▸ GOAL OF THE EXERCISE
Write out again, please, the records below from the first line to the line holding "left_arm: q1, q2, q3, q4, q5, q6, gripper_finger", inclusive, and nothing else.

▸ DATA EXTRACT
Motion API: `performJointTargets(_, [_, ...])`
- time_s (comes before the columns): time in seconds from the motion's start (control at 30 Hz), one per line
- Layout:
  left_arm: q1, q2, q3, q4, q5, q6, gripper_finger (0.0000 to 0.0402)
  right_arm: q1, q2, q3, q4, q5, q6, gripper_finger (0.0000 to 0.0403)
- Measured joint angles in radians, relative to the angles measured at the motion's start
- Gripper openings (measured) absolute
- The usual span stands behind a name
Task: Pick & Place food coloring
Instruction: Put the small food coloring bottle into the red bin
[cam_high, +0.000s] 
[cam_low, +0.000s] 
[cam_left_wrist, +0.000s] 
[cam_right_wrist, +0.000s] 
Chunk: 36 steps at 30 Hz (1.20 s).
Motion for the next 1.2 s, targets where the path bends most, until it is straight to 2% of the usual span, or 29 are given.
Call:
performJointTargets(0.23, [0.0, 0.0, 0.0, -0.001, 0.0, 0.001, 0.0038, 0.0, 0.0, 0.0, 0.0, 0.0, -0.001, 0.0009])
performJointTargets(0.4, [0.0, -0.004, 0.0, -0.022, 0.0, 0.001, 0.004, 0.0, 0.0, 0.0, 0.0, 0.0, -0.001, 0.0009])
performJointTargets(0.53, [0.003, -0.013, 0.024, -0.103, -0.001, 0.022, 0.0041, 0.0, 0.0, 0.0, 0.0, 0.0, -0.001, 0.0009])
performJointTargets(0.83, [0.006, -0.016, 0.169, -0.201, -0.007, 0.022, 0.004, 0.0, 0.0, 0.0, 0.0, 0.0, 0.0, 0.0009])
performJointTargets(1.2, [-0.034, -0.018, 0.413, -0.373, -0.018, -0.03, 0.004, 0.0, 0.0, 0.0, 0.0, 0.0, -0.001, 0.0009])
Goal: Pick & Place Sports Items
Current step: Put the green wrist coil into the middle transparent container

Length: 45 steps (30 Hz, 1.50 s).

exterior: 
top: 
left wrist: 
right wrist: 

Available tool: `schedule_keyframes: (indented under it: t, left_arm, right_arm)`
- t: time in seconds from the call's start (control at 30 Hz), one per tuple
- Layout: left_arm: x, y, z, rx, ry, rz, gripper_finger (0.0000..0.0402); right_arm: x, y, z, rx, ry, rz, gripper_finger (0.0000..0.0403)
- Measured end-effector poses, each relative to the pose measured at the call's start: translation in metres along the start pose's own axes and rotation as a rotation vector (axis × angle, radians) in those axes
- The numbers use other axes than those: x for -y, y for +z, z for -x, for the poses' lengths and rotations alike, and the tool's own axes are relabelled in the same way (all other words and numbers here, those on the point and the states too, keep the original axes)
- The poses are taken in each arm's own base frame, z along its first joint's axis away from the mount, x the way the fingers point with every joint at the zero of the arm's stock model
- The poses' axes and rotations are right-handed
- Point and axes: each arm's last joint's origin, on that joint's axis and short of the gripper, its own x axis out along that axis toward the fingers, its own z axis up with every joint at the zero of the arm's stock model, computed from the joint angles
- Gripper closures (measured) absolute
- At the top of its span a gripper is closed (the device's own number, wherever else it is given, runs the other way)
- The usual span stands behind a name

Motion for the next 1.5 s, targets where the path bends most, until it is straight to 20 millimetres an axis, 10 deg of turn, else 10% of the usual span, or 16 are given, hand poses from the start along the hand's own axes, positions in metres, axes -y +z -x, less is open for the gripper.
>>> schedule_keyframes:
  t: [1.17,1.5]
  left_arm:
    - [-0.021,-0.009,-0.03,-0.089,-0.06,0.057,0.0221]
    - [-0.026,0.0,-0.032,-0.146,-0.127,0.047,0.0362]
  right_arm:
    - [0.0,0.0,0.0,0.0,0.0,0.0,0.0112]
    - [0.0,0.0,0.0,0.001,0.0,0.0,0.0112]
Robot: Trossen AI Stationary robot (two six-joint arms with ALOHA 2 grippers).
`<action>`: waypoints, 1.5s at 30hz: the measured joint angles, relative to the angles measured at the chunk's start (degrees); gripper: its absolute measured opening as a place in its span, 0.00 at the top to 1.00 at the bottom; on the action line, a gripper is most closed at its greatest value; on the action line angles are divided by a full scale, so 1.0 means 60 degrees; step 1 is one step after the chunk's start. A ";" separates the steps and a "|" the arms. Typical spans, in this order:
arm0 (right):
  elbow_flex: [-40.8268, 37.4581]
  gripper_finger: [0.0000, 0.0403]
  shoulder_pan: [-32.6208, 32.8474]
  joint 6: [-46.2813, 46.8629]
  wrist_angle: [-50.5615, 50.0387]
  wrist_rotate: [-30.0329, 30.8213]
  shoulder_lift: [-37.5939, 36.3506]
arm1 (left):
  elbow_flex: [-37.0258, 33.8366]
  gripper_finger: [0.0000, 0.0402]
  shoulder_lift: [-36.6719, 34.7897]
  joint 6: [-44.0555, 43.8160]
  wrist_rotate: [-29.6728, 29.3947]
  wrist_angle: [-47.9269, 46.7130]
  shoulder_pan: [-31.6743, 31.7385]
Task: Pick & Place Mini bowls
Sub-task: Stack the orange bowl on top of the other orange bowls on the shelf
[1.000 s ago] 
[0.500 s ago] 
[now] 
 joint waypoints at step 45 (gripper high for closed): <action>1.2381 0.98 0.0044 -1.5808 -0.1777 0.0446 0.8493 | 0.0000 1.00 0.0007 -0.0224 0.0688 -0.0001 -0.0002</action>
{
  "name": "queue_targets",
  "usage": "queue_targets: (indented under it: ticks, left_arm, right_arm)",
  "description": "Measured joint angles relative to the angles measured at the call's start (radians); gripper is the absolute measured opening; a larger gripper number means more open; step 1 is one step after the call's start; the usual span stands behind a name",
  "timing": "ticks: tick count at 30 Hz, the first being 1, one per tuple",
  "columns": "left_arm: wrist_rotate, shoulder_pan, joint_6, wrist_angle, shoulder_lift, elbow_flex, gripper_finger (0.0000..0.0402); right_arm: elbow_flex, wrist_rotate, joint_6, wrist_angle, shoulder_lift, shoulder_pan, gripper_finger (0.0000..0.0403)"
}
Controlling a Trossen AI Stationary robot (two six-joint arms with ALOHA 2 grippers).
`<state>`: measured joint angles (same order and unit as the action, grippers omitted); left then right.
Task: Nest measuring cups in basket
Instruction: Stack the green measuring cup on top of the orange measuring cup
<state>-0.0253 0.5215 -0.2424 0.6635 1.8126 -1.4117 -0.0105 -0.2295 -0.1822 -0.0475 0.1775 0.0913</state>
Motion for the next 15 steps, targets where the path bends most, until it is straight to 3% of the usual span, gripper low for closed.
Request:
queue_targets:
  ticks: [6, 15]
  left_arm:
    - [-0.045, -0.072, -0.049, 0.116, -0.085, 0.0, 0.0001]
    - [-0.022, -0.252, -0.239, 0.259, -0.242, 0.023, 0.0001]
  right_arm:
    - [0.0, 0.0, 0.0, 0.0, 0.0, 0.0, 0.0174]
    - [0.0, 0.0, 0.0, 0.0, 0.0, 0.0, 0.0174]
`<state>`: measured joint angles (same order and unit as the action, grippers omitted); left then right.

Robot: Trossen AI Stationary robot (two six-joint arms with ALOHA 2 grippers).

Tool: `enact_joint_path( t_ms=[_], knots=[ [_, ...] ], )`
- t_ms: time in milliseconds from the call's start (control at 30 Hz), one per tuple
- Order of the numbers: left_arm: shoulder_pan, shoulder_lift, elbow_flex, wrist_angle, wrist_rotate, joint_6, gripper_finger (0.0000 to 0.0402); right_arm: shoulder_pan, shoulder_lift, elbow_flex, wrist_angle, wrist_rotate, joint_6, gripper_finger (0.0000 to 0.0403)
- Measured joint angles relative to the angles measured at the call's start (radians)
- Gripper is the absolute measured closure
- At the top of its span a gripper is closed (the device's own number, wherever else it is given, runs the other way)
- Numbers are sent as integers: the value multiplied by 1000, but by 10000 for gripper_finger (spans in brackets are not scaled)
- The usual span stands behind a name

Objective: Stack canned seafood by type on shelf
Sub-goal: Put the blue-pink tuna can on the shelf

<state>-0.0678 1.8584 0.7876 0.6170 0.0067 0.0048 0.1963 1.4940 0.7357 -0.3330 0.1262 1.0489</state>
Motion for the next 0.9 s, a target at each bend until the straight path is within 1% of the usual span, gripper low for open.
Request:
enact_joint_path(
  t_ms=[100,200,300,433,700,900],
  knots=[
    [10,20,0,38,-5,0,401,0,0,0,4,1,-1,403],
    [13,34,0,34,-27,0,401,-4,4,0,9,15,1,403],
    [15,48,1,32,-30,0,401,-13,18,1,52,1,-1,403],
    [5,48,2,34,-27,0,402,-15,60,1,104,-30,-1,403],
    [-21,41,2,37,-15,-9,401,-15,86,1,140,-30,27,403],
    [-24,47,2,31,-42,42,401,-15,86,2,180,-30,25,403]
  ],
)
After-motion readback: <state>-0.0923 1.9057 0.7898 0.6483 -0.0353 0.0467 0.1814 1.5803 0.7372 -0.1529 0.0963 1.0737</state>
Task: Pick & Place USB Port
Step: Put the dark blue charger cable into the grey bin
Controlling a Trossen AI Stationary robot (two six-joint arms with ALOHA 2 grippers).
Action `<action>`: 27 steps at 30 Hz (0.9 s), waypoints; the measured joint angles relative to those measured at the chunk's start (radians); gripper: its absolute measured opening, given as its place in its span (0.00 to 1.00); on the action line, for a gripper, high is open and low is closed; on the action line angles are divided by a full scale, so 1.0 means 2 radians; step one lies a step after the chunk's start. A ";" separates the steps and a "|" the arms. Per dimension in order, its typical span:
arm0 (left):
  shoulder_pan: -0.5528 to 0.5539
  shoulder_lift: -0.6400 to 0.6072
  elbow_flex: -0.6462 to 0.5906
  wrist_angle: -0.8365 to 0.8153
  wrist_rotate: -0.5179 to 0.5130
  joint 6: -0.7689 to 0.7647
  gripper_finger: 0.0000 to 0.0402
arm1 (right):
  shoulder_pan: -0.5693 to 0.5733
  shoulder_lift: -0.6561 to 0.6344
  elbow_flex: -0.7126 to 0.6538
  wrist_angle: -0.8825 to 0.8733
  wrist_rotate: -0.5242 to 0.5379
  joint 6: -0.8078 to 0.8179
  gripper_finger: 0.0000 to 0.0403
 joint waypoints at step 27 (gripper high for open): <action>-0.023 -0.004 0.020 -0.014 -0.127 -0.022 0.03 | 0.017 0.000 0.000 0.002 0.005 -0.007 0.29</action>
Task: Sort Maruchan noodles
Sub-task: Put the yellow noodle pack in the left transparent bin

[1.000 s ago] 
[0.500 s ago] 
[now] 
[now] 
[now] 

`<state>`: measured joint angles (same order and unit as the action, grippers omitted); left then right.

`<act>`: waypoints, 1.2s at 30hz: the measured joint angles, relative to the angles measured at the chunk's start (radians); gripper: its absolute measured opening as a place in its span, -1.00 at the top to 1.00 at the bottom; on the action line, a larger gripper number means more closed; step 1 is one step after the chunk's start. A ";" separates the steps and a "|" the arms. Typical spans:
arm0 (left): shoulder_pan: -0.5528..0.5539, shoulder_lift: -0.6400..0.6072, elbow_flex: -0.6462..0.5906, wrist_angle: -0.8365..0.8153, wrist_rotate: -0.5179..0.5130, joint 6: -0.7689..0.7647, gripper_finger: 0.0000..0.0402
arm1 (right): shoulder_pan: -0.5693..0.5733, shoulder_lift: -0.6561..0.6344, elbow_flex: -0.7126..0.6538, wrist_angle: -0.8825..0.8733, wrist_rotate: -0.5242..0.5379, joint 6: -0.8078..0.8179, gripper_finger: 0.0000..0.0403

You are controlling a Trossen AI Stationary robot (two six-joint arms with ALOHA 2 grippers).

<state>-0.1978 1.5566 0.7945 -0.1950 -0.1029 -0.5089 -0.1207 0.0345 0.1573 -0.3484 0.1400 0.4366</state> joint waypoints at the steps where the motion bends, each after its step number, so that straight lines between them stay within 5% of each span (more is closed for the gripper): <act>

▸ RESPONSE FOR THIS EXERCISE
Motion API: `performJointTargets(_, [_, ...])`
- time_s (comes before the columns): time in seconds from the motion's start (control at 30 Hz), one per line
- Layout:
  left_arm: q1, q2, q3, q4, q5, q6, gripper_finger (0.0000 to 0.0402)

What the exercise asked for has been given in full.